## WORK INSTRUCTIONS
Exclude all pictures from your copy of the data below, which should otherwise match exactly.
=== SOURCE DATA ===
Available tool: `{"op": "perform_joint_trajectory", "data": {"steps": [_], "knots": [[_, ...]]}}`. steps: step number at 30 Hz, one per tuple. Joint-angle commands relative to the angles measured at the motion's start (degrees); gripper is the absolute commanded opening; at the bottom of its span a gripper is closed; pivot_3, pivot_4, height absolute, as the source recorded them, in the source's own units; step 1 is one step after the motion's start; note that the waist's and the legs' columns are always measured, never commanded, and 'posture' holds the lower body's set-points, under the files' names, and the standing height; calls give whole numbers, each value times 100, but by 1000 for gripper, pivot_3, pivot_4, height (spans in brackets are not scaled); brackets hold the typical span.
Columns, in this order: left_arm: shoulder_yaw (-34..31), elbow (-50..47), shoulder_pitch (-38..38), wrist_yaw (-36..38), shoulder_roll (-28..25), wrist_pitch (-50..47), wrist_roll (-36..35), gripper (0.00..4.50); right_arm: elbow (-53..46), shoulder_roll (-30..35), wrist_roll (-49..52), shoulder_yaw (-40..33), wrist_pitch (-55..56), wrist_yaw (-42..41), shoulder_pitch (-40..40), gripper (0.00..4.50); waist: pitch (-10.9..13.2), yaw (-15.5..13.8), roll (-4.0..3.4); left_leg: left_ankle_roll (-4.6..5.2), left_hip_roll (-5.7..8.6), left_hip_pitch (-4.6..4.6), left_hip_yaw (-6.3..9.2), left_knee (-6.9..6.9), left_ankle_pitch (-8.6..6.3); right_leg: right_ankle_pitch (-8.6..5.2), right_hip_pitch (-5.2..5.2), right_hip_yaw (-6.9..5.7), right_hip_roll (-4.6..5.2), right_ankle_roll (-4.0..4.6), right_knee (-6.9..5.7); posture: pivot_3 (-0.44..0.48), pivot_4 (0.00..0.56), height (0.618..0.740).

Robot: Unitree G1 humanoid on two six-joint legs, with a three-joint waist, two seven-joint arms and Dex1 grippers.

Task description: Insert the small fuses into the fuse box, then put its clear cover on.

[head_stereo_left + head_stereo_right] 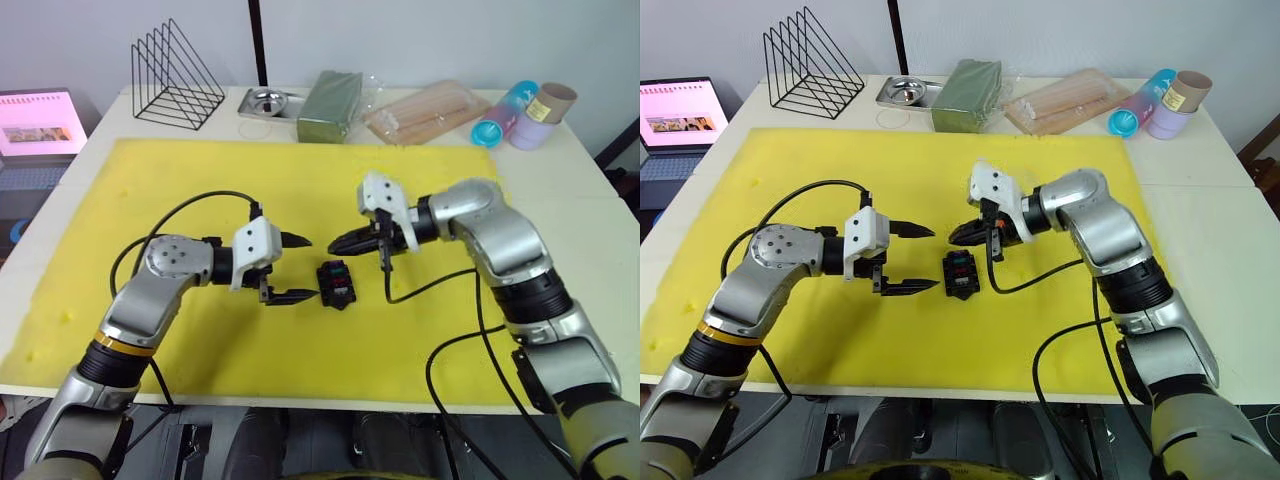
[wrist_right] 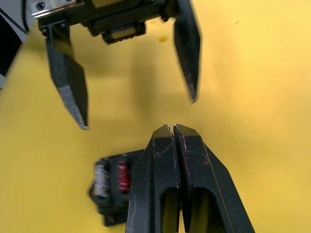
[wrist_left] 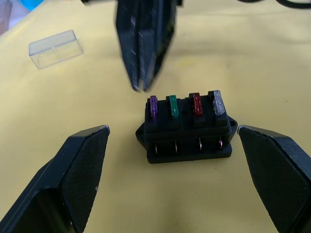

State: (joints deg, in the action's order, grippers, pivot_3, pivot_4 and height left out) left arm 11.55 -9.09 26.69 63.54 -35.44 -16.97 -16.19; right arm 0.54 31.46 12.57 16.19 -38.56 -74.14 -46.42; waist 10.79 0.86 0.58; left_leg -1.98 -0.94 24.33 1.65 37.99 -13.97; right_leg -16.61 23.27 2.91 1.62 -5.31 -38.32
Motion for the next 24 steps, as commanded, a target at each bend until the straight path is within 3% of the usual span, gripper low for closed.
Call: {"op": "perform_joint_trajectory", "data": {"steps": [1,24], "knots": [[-105,-93,40,11,-37,34,-47,4500,-64,-40,187,-165,28,110,-1,56,0,1,0,0,0,0,0,0,0,0,0,0,0,0,0,0,150,740],[-120,-117,25,9,-62,43,-56,4500,936,-122,-292,533,738,232,234,56,-1,-4,0,0,0,-3,0,0,0,0,-5,-1,-2,0,0,0,150,740]]}}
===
## OUTPUT OF THE TASK
Available tool: `{"op": "perform_joint_trajectory", "data": {"steps": [_], "knots": [[_, ...]]}}`. steps: step number at 30 Hz, one per tuple. Joint-angle commands relative to the angles measured at the motion's start (degrees); gripper is the absolute commanded opening; at the bottom of its span a gripper is closed; pivot_3, pivot_4, height absolute, as the source recorded them, in the source's own units; step 1 is one step after the motion's start; note that the waist's and the legs' columns are always measured, never commanded, and 'posture' holds the lower body's set-points, under the files' names, and the standing height; calls give whole numbers, each value times 100, but by 1000 for gripper, pivot_3, pivot_4, height (spans in brackets are not scaled); brackets hold the typical span.
Columns, in this order: left_arm: shoulder_yaw (-34..31), elbow (-50..47), shoulder_pitch (-38..38), wrist_yaw (-36..38), shoulder_roll (-28..25), wrist_pitch (-50..47), wrist_roll (-36..35), gripper (0.00..4.50); right_arm: elbow (-53..46), shoulder_roll (-30..35), wrist_roll (-49..52), shoulder_yaw (-40..33), wrist_pitch (-55..56), wrist_yaw (-42..41), shoulder_pitch (-40..40), gripper (0.00..4.50); waist: pitch (-10.9..13.2), yaw (-15.5..13.8), roll (-4.0..3.4); left_leg: left_ankle_roll (-4.6..5.2), left_hip_roll (-5.7..8.6), left_hip_pitch (-4.6..4.6), left_hip_yaw (-6.3..9.2), left_knee (-6.9..6.9), left_ankle_pitch (-8.6..6.3); right_leg: right_ankle_pitch (-8.6..5.2), right_hip_pitch (-5.2..5.2), right_hip_yaw (-6.9..5.7), right_hip_roll (-4.6..5.2), right_ankle_roll (-4.0..4.6), right_knee (-6.9..5.7); posture: pivot_3 (-0.44..0.48), pivot_4 (0.00..0.56), height (0.618..0.740).

Robot: Unitree G1 humanoid on two six-joint legs, with a three-joint waist, two seven-joint arms and Dex1 grippers.

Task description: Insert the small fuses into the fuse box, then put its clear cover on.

[head_stereo_left + head_stereo_right] 
[wrist_right] 
[wrist_left] 

State: (joints deg, in the action's order, grippers, pivot_3, pivot_4 and height left out) left arm 11.55 -9.09 26.69 63.54 -35.44 -16.97 -16.19; right arm 0.54 31.46 12.57 16.19 -38.56 -74.14 -46.42; waist 10.79 0.86 0.58; left_leg -1.98 -0.94 24.33 1.65 37.99 -13.97; right_leg -16.61 23.27 2.91 1.62 -5.31 -38.32
Motion for the next 24 steps, as commanded, a target at each bend until the straight path is within 3% of the usual span, gripper low for closed.
Call: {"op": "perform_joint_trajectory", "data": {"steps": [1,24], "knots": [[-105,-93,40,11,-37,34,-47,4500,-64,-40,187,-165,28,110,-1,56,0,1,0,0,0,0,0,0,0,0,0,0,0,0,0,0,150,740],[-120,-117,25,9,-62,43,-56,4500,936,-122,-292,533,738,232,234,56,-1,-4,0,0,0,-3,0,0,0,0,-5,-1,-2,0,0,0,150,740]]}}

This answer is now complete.